→ **What you are asked to do**
List all lines of the data containing the word "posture".
[Collected material Boundary: Start]
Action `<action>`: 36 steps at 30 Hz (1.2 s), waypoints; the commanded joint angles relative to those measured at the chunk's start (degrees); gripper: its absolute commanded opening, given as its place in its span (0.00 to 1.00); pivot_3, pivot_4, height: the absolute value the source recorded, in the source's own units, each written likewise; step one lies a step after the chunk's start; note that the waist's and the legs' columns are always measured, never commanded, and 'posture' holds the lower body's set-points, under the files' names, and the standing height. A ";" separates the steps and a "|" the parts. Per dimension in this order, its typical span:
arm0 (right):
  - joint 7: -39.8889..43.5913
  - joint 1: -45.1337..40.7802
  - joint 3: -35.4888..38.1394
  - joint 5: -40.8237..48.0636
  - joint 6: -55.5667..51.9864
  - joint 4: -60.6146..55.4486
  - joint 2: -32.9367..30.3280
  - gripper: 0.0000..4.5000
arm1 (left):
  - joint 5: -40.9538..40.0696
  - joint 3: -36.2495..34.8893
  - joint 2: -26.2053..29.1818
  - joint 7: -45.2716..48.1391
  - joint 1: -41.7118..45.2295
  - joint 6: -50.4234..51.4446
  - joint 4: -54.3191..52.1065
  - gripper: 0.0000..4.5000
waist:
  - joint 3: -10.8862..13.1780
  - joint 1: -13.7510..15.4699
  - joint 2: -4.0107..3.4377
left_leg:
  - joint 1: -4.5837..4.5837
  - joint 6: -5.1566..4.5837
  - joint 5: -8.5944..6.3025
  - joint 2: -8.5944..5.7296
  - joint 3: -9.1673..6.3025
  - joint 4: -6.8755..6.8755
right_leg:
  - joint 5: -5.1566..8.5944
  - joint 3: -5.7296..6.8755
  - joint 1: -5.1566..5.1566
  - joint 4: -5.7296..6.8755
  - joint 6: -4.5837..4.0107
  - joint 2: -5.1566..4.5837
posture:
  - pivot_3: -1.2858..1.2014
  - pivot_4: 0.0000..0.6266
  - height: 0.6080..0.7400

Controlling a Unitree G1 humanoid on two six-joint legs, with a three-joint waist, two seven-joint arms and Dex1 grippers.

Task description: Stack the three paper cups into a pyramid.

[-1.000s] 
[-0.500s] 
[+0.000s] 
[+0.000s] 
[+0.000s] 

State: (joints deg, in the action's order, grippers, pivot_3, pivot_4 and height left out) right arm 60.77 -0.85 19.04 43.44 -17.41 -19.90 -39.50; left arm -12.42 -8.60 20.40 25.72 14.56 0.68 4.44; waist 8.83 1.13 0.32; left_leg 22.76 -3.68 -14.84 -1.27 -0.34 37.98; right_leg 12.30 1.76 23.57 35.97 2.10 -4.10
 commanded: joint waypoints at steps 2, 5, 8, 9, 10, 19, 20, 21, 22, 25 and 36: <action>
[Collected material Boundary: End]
→ **Worked solution**
Action `<action>`: 36 steps at 30 Hz (1.2 s), waypoints; the commanded joint angles relative to those measured at the chunk's start (degrees); gripper: its absolute commanded opening, given as its place in its span (0.00 to 1.00); pivot_3, pivot_4, height: the absolute value the source recorded, in the source's own units, each written likewise; step one lies a step after the chunk's start; note that the waist's and the legs' columns are always measured, never commanded, and 'posture' holds the lower body's set-points, under the files' names, and the standing height. A ";" separates the steps and a "|" the parts. Per dimension in this order, its typical span:
posture:

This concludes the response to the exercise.